* **Try it**
Scan the entries and copy each line where the word "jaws" is present.

* **Data to process**
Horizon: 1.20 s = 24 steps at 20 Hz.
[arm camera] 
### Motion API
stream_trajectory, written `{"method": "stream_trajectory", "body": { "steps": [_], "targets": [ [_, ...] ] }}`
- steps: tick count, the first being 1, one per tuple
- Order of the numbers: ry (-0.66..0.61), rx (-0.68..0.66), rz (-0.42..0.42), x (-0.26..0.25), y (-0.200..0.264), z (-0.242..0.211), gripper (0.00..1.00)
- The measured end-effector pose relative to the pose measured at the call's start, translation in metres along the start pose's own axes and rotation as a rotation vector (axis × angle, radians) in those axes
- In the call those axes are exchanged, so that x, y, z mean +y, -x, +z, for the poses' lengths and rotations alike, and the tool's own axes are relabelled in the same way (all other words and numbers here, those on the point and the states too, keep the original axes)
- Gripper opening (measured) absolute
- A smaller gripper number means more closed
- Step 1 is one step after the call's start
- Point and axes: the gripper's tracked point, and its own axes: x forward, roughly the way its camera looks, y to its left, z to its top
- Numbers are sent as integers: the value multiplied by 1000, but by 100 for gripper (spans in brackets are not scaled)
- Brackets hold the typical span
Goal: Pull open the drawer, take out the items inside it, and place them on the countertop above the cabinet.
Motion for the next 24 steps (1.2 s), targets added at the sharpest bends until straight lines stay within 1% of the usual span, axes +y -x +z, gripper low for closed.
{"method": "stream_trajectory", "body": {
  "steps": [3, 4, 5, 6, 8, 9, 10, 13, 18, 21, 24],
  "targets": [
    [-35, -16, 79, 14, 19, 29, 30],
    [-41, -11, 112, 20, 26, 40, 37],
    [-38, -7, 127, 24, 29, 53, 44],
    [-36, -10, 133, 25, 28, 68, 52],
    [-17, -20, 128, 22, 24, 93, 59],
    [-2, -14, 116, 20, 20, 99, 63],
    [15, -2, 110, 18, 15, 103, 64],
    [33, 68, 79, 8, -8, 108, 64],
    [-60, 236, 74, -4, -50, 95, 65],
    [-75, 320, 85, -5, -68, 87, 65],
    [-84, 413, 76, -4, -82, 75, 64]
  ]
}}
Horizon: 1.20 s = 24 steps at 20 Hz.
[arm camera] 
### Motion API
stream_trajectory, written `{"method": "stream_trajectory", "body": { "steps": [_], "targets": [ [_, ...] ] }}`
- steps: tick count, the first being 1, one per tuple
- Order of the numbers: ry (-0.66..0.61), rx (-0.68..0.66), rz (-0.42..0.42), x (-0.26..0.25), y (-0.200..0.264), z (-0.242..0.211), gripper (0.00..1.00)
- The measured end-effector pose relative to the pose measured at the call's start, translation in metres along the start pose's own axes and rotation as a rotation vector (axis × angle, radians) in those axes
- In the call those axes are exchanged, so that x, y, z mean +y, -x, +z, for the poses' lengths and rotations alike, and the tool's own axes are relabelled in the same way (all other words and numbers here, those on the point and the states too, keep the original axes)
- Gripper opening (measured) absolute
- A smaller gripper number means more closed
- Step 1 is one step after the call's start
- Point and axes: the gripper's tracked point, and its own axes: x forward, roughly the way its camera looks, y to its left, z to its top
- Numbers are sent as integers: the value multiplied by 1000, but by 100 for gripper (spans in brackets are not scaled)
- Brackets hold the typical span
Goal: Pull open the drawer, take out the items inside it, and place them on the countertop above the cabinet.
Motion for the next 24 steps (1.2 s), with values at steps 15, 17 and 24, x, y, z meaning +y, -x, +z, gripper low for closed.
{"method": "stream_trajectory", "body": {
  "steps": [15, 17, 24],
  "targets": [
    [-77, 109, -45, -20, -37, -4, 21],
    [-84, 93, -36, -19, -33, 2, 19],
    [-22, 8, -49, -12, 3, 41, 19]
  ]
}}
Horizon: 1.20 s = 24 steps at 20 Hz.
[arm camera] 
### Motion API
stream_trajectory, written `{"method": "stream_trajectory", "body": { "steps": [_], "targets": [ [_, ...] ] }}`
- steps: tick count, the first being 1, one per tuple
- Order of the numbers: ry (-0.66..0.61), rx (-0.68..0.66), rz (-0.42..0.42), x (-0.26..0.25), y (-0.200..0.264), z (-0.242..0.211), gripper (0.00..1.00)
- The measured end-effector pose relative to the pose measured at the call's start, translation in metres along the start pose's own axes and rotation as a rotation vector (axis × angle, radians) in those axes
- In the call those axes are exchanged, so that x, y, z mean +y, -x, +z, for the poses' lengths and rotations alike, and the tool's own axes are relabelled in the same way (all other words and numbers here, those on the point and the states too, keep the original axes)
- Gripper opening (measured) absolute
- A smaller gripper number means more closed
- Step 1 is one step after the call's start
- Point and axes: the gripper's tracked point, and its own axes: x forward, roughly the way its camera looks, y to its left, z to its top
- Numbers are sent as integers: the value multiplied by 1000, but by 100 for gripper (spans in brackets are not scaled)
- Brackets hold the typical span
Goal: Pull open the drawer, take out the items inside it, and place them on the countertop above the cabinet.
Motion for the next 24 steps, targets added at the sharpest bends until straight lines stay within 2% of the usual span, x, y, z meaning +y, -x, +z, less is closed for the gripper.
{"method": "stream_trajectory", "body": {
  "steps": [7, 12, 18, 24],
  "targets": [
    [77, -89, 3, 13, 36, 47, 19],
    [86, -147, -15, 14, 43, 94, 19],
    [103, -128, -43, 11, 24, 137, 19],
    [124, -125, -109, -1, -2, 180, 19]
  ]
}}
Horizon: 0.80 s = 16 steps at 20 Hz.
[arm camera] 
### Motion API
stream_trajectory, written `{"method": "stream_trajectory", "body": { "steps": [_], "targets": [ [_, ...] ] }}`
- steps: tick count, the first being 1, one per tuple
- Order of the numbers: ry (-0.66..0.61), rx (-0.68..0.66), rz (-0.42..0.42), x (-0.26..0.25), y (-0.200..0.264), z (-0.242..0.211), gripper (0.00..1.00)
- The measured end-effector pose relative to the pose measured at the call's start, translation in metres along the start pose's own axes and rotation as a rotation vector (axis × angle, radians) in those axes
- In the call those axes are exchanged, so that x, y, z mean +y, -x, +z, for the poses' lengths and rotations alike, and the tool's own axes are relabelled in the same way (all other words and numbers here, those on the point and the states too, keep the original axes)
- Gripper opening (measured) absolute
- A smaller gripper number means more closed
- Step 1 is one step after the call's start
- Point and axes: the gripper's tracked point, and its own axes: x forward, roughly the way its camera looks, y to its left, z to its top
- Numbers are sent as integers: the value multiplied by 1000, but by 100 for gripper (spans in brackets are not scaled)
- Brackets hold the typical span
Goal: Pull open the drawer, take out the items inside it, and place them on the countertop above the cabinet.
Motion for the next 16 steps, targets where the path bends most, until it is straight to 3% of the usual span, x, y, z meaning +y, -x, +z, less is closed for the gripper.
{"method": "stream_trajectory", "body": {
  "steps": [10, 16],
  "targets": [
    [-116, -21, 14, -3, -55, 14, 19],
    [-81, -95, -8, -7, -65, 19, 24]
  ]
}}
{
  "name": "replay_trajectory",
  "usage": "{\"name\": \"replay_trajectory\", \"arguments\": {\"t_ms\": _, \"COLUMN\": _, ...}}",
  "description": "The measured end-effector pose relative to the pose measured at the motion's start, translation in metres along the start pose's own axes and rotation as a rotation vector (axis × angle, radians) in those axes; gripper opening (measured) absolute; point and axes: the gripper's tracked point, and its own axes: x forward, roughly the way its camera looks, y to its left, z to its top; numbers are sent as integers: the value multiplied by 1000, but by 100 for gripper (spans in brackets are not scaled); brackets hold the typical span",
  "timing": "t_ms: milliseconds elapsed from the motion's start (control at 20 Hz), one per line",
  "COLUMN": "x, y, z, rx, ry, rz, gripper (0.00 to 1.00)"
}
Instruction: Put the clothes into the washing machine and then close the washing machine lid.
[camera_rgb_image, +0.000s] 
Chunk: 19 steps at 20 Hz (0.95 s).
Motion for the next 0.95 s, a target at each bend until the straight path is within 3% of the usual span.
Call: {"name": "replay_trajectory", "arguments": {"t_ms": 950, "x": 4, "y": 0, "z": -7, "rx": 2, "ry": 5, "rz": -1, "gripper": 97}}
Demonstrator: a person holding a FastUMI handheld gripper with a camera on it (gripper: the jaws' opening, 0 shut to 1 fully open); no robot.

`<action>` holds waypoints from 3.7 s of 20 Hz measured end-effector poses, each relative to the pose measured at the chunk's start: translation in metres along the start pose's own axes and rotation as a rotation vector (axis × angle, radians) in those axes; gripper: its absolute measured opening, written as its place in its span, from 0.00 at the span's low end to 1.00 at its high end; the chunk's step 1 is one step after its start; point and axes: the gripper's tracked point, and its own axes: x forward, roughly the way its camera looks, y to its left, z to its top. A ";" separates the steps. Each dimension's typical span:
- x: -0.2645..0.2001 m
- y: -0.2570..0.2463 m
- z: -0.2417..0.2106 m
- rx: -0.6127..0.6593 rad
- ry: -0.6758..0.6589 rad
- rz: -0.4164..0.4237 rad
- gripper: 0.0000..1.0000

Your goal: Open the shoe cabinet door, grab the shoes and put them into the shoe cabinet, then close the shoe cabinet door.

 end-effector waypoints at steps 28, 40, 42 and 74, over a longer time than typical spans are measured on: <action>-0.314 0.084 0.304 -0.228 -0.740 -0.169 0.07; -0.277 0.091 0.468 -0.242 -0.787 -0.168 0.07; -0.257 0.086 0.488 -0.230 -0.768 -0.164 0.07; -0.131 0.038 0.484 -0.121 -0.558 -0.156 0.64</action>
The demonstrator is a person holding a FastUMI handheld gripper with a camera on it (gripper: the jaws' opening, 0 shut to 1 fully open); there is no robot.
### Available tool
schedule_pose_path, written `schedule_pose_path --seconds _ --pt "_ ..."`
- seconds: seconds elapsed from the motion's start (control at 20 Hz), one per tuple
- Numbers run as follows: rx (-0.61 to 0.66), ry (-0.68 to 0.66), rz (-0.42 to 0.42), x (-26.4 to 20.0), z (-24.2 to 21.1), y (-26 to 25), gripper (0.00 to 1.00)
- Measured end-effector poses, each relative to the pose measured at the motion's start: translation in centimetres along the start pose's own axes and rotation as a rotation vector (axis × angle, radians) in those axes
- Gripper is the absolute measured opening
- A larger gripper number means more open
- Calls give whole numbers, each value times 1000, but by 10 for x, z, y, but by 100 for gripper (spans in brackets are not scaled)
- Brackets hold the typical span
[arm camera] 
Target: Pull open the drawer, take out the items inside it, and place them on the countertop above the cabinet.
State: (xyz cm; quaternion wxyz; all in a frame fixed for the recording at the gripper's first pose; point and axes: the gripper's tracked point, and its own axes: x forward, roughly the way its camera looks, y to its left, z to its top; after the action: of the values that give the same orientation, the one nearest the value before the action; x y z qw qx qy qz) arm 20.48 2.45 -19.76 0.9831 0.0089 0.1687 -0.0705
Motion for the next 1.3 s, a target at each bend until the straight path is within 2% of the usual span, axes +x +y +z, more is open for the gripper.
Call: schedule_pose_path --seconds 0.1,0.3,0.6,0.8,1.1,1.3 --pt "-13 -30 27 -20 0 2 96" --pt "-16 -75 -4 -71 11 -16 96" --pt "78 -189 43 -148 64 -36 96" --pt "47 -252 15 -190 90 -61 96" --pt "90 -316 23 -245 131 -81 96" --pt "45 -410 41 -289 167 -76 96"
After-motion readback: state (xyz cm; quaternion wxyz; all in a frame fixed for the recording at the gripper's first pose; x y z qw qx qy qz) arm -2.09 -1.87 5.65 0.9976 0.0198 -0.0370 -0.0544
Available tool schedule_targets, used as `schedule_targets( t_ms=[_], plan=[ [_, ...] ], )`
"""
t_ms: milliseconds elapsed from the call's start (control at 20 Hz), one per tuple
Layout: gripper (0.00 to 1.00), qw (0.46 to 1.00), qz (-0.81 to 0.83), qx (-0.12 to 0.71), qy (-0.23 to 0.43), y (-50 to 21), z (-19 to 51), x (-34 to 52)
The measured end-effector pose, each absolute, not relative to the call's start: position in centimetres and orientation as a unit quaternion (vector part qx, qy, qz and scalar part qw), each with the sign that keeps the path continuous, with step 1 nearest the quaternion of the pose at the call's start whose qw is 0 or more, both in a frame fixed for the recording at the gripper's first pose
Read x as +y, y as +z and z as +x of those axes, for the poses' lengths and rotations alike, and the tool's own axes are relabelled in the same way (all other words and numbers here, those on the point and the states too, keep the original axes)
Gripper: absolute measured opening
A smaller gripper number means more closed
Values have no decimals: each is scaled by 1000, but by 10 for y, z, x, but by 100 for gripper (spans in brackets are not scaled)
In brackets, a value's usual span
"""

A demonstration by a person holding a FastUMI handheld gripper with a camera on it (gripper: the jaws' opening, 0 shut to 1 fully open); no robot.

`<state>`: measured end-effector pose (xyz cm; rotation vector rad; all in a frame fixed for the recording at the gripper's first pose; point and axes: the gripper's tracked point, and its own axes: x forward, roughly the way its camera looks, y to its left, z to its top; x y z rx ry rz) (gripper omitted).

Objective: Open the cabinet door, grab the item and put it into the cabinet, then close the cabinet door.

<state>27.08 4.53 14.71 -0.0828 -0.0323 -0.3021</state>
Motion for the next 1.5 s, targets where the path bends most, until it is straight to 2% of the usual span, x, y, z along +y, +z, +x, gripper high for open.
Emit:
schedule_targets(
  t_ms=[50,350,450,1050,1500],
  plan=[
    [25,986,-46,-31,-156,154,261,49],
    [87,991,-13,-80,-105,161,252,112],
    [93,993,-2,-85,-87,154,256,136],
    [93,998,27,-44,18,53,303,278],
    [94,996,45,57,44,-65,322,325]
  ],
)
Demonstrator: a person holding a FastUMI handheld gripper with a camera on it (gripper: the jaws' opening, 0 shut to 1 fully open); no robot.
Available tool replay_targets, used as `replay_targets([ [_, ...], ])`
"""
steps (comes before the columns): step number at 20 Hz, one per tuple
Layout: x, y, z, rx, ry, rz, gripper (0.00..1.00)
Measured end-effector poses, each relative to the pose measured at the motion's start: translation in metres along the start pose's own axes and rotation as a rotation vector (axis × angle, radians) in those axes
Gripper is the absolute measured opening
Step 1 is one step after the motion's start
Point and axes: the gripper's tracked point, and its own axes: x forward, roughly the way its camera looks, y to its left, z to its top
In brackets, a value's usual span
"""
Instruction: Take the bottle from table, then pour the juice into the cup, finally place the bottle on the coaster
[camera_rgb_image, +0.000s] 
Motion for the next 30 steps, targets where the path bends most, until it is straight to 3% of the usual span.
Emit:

* **Your solution**
Demonstrator: a person holding a FastUMI handheld gripper with a camera on it (gripper: the jaws' opening, 0 shut to 1 fully open); no robot.
The demonstrator is a person holding a FastUMI handheld gripper with a camera on it (gripper: the jaws' opening, 0 shut to 1 fully open); there is no robot.
A demonstration by a person holding a FastUMI handheld gripper with a camera on it (gripper: the jaws' opening, 0 shut to 1 fully open); no robot.
Demonstrator: a person holding a FastUMI handheld gripper with a camera on it (gripper: the jaws' opening, 0 shut to 1 fully open); no robot.

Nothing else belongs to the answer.